## About this exercise
The entries below must be returned exactly as they stand.

## Record excerpts
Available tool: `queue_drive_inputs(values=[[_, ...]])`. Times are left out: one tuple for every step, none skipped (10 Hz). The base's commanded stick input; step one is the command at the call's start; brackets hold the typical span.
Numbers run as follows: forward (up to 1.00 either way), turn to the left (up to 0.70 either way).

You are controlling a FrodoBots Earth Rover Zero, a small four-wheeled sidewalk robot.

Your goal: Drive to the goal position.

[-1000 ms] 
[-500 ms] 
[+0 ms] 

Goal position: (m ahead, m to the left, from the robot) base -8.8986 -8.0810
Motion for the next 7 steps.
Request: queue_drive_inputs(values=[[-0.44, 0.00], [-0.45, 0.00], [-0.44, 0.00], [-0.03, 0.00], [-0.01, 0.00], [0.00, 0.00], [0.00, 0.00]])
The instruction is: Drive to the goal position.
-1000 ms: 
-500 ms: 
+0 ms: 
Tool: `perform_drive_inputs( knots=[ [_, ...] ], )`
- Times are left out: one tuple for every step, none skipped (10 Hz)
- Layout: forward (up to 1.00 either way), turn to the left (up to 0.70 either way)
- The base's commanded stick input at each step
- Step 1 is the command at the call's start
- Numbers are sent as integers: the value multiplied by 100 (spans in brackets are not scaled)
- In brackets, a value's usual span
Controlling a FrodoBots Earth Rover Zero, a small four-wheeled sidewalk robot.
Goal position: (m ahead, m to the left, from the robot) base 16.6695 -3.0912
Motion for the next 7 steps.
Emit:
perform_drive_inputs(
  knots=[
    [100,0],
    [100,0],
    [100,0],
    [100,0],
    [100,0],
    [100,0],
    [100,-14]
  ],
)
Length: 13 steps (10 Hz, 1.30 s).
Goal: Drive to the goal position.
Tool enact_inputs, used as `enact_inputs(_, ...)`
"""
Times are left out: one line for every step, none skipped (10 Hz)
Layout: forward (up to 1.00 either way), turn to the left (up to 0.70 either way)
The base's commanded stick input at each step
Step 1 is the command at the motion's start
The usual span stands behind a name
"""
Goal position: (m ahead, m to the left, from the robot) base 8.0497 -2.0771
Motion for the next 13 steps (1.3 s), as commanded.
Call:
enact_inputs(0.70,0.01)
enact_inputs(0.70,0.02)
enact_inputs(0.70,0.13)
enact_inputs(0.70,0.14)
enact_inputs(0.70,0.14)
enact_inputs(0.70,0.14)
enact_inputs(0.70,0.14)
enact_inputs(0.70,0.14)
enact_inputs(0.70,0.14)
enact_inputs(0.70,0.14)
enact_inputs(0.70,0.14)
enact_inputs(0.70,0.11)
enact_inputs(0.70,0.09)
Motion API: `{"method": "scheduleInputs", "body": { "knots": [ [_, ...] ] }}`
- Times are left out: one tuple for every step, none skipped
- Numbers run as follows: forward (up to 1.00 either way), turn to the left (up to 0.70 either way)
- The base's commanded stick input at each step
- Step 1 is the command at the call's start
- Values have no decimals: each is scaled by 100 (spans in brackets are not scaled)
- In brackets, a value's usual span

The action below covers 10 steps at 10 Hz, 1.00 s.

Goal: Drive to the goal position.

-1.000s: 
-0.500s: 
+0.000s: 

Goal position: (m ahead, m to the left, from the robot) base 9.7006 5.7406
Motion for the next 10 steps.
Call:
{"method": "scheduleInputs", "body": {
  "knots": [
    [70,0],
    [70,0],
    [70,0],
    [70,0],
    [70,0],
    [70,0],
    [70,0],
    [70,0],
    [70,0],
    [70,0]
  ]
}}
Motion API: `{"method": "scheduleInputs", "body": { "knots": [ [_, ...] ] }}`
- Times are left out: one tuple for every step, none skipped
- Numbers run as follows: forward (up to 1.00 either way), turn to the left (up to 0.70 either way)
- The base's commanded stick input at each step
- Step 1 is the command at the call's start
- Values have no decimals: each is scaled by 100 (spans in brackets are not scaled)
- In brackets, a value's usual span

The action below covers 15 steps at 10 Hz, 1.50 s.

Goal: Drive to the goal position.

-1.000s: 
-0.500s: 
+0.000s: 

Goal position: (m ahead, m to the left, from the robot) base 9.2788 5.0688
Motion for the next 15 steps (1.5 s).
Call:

## Task answer
Available tool: `queue_drive_inputs(values=[[_, ...]])`. Times are left out: one tuple for every step, none skipped (10 Hz). The base's commanded stick input; step one is the command at the call's start; brackets hold the typical span.
Numbers run as follows: forward (up to 1.00 either way), turn to the left (up to 0.70 either way).

You are controlling a FrodoBots Earth Rover Zero, a small four-wheeled sidewalk robot.

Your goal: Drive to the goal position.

[-1000 ms] 
[-500 ms] 
[+0 ms] 

Goal position: (m ahead, m to the left, from the robot) base -8.8986 -8.0810
Motion for the next 7 steps.
Request: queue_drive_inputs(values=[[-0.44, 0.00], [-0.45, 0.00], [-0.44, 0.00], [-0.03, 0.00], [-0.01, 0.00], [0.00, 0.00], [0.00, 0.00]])
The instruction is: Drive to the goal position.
-1000 ms: 
-500 ms: 
+0 ms: 
Tool: `perform_drive_inputs( knots=[ [_, ...] ], )`
- Times are left out: one tuple for every step, none skipped (10 Hz)
- Layout: forward (up to 1.00 either way), turn to the left (up to 0.70 either way)
- The base's commanded stick input at each step
- Step 1 is the command at the call's start
- Numbers are sent as integers: the value multiplied by 100 (spans in brackets are not scaled)
- In brackets, a value's usual span
Controlling a FrodoBots Earth Rover Zero, a small four-wheeled sidewalk robot.
Goal position: (m ahead, m to the left, from the robot) base 16.6695 -3.0912
Motion for the next 7 steps.
Emit:
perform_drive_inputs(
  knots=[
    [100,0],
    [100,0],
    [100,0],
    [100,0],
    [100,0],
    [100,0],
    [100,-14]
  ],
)
Length: 13 steps (10 Hz, 1.30 s).
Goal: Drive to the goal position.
Tool enact_inputs, used as `enact_inputs(_, ...)`
"""
Times are left out: one line for every step, none skipped (10 Hz)
Layout: forward (up to 1.00 either way), turn to the left (up to 0.70 either way)
The base's commanded stick input at each step
Step 1 is the command at the motion's start
The usual span stands behind a name
"""
Goal position: (m ahead, m to the left, from the robot) base 8.0497 -2.0771
Motion for the next 13 steps (1.3 s), as commanded.
Call:
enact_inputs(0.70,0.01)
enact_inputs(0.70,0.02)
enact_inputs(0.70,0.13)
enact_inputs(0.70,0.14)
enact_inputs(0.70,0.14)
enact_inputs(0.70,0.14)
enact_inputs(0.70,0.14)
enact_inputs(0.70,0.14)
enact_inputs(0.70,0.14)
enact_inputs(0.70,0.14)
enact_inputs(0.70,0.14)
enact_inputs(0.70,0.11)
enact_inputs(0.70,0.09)
Motion API: `{"method": "scheduleInputs", "body": { "knots": [ [_, ...] ] }}`
- Times are left out: one tuple for every step, none skipped
- Numbers run as follows: forward (up to 1.00 either way), turn to the left (up to 0.70 either way)
- The base's commanded stick input at each step
- Step 1 is the command at the call's start
- Values have no decimals: each is scaled by 100 (spans in brackets are not scaled)
- In brackets, a value's usual span

The action below covers 10 steps at 10 Hz, 1.00 s.

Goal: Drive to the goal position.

-1.000s: 
-0.500s: 
+0.000s: 

Goal position: (m ahead, m to the left, from the robot) base 9.7006 5.7406
Motion for the next 10 steps.
Call:
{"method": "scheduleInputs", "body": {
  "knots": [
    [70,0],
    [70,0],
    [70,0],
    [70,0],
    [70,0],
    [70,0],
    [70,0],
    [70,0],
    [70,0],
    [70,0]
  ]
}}
Motion API: `{"method": "scheduleInputs", "body": { "knots": [ [_, ...] ] }}`
- Times are left out: one tuple for every step, none skipped
- Numbers run as follows: forward (up to 1.00 either way), turn to the left (up to 0.70 either way)
- The base's commanded stick input at each step
- Step 1 is the command at the call's start
- Values have no decimals: each is scaled by 100 (spans in brackets are not scaled)
- In brackets, a value's usual span

The action below covers 15 steps at 10 Hz, 1.50 s.

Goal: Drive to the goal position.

-1.000s: 
-0.500s: 
+0.000s: 

Goal position: (m ahead, m to the left, from the robot) base 9.2788 5.0688
Motion for the next 15 steps (1.5 s).
Call:

No more output is required for this exercise.